Problem to work on: Everything from the first line of the material below through the line containing "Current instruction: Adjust" must be retyped exactly, and nothing past it.

Source data:
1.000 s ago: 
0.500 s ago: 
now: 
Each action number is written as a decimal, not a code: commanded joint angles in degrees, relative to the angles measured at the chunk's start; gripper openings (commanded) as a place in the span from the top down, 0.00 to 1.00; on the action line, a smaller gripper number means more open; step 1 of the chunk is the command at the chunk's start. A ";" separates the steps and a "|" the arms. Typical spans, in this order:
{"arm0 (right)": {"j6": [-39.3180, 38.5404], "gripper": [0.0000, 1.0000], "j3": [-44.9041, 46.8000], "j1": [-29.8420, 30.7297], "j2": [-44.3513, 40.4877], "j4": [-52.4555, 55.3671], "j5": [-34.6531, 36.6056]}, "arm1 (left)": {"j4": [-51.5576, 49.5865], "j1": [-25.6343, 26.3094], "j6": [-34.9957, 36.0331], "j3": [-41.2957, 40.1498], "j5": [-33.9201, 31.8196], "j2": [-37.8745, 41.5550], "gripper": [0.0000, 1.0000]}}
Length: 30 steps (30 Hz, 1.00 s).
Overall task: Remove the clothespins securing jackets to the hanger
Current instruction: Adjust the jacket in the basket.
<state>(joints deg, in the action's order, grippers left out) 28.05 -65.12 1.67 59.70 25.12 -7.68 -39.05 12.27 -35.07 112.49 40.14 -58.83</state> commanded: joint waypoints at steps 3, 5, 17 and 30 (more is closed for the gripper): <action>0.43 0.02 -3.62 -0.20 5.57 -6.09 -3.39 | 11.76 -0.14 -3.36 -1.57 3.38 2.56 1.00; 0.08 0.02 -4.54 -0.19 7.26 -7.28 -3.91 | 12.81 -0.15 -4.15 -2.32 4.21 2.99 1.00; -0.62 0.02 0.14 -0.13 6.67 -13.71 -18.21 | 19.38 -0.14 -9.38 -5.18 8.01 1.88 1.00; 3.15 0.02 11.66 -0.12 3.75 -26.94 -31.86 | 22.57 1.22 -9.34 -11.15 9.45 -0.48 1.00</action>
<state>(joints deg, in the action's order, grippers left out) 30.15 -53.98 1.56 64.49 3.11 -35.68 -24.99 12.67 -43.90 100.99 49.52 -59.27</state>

Answer section:
1.000 s ago: 
0.500 s ago: 
now: 
Each action number is written as a decimal, not a code: commanded joint angles in degrees, relative to the angles measured at the chunk's start; gripper openings (commanded) as a place in the span from the top down, 0.00 to 1.00; on the action line, a smaller gripper number means more open; step 1 of the chunk is the command at the chunk's start. A ";" separates the steps and a "|" the arms. Typical spans, in this order:
{"arm0 (right)": {"j6": [-39.3180, 38.5404], "gripper": [0.0000, 1.0000], "j3": [-44.9041, 46.8000], "j1": [-29.8420, 30.7297], "j2": [-44.3513, 40.4877], "j4": [-52.4555, 55.3671], "j5": [-34.6531, 36.6056]}, "arm1 (left)": {"j4": [-51.5576, 49.5865], "j1": [-25.6343, 26.3094], "j6": [-34.9957, 36.0331], "j3": [-41.2957, 40.1498], "j5": [-33.9201, 31.8196], "j2": [-37.8745, 41.5550], "gripper": [0.0000, 1.0000]}}
Length: 30 steps (30 Hz, 1.00 s).
Overall task: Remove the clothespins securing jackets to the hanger
Current instruction: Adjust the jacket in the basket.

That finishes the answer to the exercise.